What is needed: In the listing below, locate the lines that hold the string "centre". Copy those lines.

Supplied records:
*** Block opens ***
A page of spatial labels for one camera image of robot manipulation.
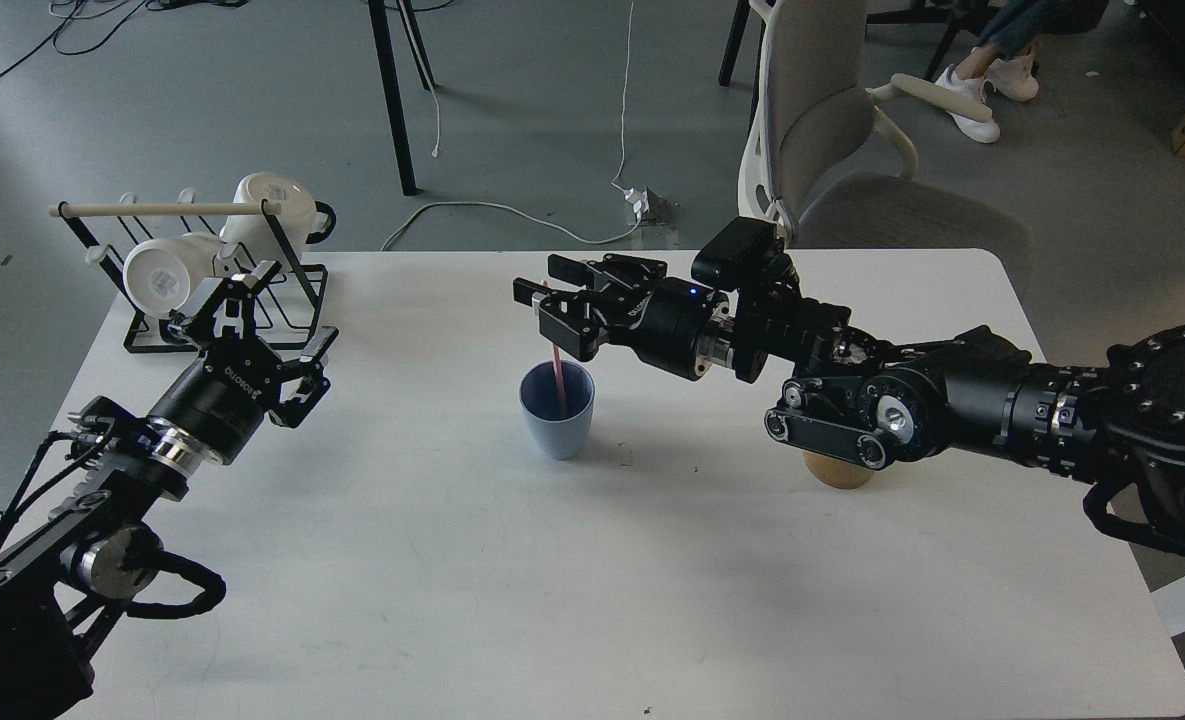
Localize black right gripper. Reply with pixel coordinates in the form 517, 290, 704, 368
511, 252, 734, 381

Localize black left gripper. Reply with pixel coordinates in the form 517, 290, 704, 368
147, 261, 339, 465

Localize pink chopstick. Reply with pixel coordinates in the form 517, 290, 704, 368
542, 281, 566, 416

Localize blue plastic cup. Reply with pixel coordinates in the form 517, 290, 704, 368
519, 360, 596, 459

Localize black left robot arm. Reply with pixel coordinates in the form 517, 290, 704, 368
0, 261, 337, 719

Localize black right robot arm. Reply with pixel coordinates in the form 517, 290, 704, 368
513, 250, 1185, 557

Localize white power adapter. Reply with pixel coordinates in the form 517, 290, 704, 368
623, 186, 673, 225

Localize white mug upper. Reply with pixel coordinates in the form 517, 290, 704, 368
220, 172, 337, 261

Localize white mug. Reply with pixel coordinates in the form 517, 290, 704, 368
220, 172, 337, 261
122, 232, 223, 319

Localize white mug lower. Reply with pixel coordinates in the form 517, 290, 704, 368
122, 232, 223, 319

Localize grey office chair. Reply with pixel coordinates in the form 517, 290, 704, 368
738, 1, 1032, 293

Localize bamboo cylinder holder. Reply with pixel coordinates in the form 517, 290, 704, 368
802, 451, 876, 489

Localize black table leg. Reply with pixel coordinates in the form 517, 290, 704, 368
365, 1, 436, 197

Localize white sneaker left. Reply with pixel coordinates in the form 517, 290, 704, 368
935, 65, 1003, 143

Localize white sneaker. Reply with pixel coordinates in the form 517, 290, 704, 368
935, 65, 1003, 143
984, 51, 1039, 102

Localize white sneaker right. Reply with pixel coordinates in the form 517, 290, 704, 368
984, 51, 1039, 102

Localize white power cable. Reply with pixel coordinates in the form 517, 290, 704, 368
380, 0, 643, 251

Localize black wire mug rack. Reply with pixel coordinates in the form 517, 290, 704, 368
49, 191, 329, 354

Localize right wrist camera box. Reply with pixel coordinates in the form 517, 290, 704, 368
691, 217, 799, 291

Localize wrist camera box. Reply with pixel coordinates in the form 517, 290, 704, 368
691, 217, 799, 291
66, 396, 148, 468

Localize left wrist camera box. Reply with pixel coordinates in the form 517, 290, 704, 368
66, 396, 148, 468

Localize black floor cables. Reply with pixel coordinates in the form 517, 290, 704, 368
0, 0, 254, 121

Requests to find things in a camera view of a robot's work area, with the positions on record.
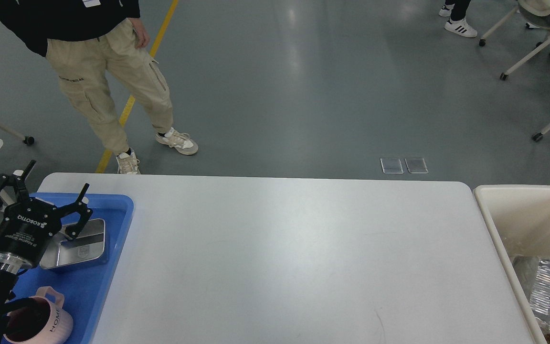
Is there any person in beige trousers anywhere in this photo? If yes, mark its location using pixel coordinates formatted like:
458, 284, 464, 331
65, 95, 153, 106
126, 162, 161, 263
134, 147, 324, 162
0, 0, 199, 174

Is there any metal rectangular tin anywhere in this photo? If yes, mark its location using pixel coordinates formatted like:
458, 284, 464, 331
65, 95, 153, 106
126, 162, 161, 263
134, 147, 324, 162
39, 218, 108, 273

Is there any cream plastic bin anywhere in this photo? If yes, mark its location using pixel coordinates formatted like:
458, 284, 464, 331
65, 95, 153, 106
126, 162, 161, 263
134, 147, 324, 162
473, 185, 550, 344

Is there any white office chair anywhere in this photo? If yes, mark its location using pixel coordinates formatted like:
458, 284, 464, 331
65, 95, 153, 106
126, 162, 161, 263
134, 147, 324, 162
479, 0, 550, 81

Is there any clear floor plate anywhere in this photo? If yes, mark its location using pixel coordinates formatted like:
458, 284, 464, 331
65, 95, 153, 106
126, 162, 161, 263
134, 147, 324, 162
404, 157, 429, 174
380, 158, 404, 174

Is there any clear floor plate left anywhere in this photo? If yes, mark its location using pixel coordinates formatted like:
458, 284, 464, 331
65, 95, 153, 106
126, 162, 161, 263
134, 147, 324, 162
380, 158, 404, 174

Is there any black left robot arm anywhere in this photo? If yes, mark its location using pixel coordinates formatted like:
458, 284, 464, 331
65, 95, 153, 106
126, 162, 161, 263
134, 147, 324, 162
0, 161, 93, 340

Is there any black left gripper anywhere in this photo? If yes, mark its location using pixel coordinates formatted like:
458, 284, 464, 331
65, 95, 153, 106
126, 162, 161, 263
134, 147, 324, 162
0, 160, 94, 270

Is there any pink mug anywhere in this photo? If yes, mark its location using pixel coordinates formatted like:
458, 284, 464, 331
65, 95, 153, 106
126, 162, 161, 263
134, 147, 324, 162
4, 287, 74, 344

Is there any person in black trousers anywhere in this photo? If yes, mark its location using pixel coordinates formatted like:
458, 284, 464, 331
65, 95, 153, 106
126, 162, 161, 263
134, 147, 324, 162
439, 0, 478, 38

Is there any blue plastic tray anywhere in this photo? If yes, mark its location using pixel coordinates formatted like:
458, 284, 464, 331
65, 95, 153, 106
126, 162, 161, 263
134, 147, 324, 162
13, 194, 134, 344

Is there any clear floor plate right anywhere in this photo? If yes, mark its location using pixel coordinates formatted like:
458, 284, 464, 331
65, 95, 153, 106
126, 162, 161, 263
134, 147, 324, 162
404, 157, 429, 174

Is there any aluminium foil tray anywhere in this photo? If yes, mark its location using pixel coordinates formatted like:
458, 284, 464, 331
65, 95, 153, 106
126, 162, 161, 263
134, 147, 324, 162
511, 255, 550, 335

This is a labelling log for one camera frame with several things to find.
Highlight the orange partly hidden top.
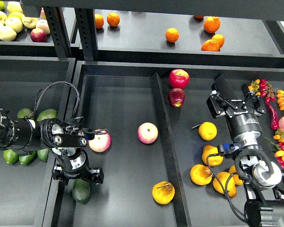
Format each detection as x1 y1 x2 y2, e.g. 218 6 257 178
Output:
194 15 204 19

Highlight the yellow pear with stem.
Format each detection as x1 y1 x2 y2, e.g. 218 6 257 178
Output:
152 181 175 205

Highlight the black shelf post right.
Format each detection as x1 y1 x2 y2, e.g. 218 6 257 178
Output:
75 8 99 61

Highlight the yellow pear upper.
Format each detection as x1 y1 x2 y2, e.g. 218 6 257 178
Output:
191 122 217 141

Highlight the yellow pear lower left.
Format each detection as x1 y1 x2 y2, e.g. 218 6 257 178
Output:
190 164 213 185

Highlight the black left tray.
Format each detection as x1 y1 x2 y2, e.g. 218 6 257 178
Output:
0 56 75 227

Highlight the black upper shelf tray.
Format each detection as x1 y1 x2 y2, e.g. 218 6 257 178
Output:
70 9 284 69

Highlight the red chili pepper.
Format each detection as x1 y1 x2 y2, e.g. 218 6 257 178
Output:
265 97 279 130

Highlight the red cherry tomato vine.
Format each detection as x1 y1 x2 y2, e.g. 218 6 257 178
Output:
259 79 275 103

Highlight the yellow pear lower right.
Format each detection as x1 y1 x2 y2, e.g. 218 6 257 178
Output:
228 165 243 185

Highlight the pink apple centre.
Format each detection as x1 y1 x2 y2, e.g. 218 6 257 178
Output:
137 122 158 144

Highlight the dark green avocado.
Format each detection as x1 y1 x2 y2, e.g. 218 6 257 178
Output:
72 179 90 203

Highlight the red apple on shelf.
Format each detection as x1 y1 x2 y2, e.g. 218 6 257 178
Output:
30 28 47 43

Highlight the dark red apple lower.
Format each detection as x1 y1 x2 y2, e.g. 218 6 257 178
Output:
168 88 186 107

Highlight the red apple upper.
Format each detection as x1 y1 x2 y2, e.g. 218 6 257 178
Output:
169 69 190 89

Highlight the pink apple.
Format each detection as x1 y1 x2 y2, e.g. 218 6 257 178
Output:
89 129 111 152
137 122 158 144

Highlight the orange on shelf centre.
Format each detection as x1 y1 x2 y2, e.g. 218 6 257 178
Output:
165 28 179 43

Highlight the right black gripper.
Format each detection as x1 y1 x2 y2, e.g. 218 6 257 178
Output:
206 83 266 143

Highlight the orange cherry tomato vine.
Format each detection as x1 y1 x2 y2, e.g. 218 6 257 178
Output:
248 79 261 96

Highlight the green avocado top right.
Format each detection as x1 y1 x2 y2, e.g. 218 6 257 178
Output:
37 109 58 122

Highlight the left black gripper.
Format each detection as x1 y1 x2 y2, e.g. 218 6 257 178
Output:
52 150 104 184

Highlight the mixed cherry tomatoes lower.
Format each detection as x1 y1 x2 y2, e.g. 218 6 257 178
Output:
266 128 284 169

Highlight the black centre tray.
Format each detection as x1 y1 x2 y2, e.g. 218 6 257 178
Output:
52 61 284 227

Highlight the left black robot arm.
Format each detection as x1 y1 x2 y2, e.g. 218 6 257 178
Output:
0 81 109 184

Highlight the pink apple left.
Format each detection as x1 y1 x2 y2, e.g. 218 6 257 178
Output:
89 129 111 152

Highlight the yellow pear middle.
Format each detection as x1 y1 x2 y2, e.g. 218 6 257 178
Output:
202 145 224 167

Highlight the green avocado top left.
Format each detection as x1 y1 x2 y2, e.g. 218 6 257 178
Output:
17 108 33 118

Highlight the orange on shelf front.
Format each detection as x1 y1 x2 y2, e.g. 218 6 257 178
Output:
201 39 220 52

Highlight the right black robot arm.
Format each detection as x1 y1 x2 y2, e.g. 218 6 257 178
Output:
206 79 284 227

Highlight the orange on shelf upper right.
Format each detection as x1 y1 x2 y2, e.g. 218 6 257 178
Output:
203 16 221 34

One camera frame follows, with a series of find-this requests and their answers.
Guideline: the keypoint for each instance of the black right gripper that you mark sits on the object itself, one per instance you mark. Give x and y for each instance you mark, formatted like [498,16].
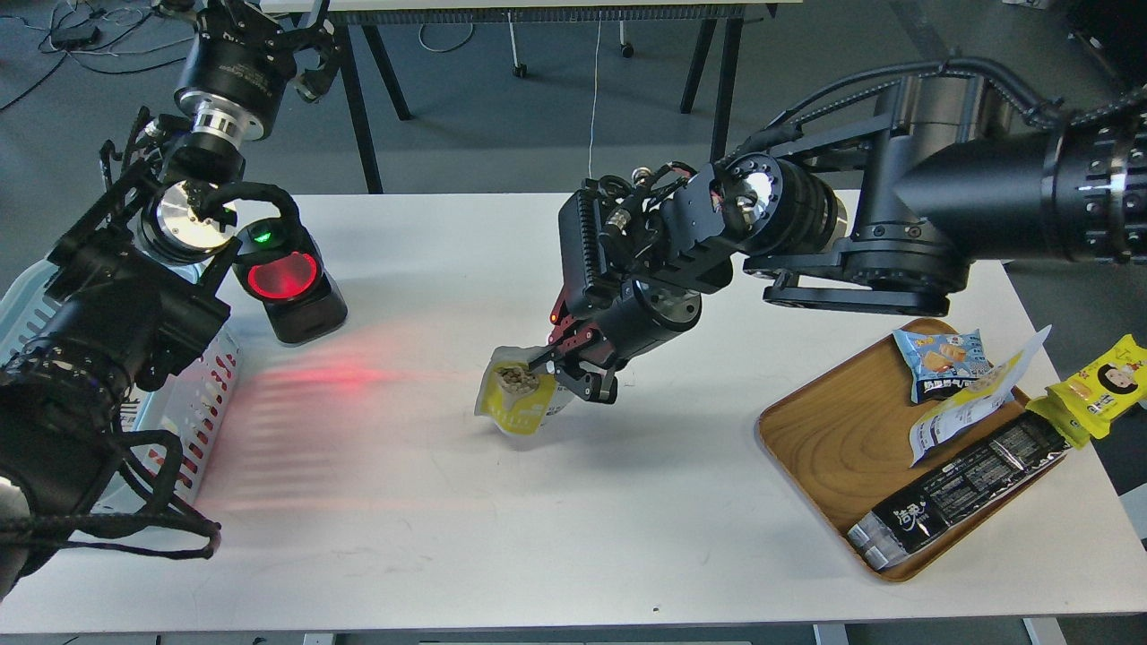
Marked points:
[641,318]

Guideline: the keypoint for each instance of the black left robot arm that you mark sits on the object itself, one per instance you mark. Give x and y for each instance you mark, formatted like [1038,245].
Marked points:
[136,281]

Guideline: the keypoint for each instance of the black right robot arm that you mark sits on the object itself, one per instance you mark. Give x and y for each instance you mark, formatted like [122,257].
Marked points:
[875,194]

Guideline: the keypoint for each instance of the black long snack package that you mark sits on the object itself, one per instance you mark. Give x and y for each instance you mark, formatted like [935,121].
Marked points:
[937,503]

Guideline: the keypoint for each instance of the blue snack packet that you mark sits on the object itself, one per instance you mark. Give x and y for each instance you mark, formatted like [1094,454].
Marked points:
[941,364]

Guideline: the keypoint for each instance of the light blue plastic basket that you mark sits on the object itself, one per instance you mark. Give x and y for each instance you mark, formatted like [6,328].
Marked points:
[191,405]

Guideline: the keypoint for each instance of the yellow cartoon face snack bag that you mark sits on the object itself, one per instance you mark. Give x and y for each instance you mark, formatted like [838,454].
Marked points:
[1084,405]

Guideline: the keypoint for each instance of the black barcode scanner red window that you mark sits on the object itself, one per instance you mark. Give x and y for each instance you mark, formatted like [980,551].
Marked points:
[280,265]

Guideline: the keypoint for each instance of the black table legs background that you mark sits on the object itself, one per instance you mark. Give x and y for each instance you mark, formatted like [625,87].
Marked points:
[368,16]
*** Block closes ***
Task result:
Highlight the pink apple centre.
Highlight the orange on shelf centre.
Highlight the black centre tray.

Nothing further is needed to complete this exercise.